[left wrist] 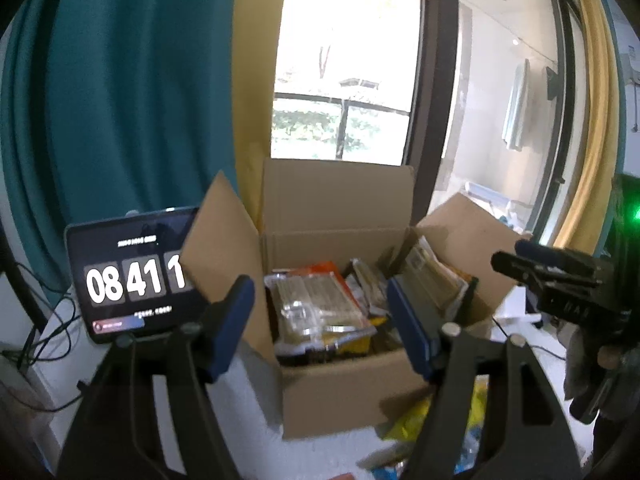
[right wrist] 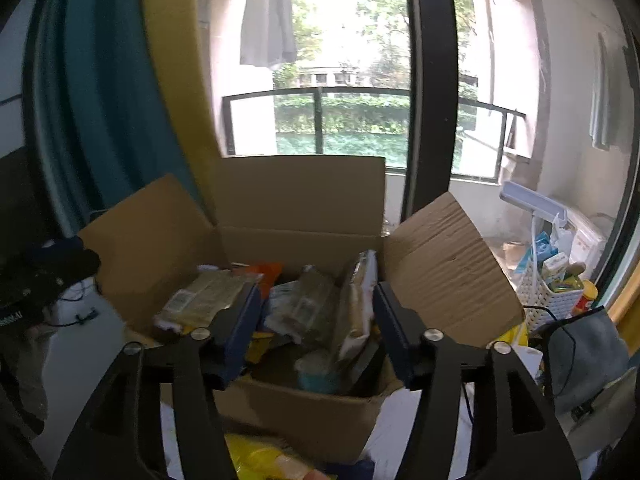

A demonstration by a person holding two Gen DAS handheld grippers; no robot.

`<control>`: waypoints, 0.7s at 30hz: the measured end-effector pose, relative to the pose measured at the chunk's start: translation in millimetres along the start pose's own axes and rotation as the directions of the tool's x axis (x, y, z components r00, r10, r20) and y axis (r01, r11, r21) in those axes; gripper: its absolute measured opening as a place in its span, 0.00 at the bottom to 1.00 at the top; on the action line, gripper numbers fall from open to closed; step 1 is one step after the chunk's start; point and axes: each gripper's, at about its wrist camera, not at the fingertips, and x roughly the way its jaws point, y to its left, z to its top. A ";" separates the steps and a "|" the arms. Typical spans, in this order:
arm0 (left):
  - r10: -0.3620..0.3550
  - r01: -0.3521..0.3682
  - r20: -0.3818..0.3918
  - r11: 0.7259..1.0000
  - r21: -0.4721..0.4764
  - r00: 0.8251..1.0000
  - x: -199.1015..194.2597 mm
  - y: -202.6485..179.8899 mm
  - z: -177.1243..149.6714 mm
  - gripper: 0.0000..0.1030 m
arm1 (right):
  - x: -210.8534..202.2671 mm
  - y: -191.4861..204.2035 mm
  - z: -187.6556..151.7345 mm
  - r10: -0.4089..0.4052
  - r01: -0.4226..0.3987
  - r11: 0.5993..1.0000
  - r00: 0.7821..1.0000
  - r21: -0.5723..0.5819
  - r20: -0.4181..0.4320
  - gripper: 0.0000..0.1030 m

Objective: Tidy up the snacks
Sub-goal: 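Move both grippers back from the box toward the remaining snacks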

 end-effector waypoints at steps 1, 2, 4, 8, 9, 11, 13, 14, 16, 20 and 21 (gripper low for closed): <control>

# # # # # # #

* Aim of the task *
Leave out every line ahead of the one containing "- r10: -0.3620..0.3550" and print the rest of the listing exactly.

* Response area *
  - r10: -0.3620..0.3550
  - r01: -0.3521..0.3682
  - r20: -0.3818..0.3918
  - r11: 0.7259..1.0000
  - r21: -0.4721..0.4764
  - r00: 0.8251..1.0000
  - x: -199.1015..194.2597 mm
  - y: -202.6485..179.8899 mm
  - z: -177.1243..149.6714 mm
  - gripper: 0.0000..0.1030 m
arm1 (right):
  - x: -210.8534..202.2671 mm
  - y: -191.4861..204.2035 mm
  - z: -187.6556..151.7345 mm
  - r10: -0.4089..0.4052
  - r01: -0.4226..0.3987
  - r11: 0.5993..1.0000
  - r00: 0.7821..1.0000
  - r21: -0.5723..0.5819
  - r20: -0.4181..0.4320
  - gripper: 0.0000..0.1030 m

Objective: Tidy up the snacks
Sub-goal: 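Move both grippers back from the box toward the remaining snacks
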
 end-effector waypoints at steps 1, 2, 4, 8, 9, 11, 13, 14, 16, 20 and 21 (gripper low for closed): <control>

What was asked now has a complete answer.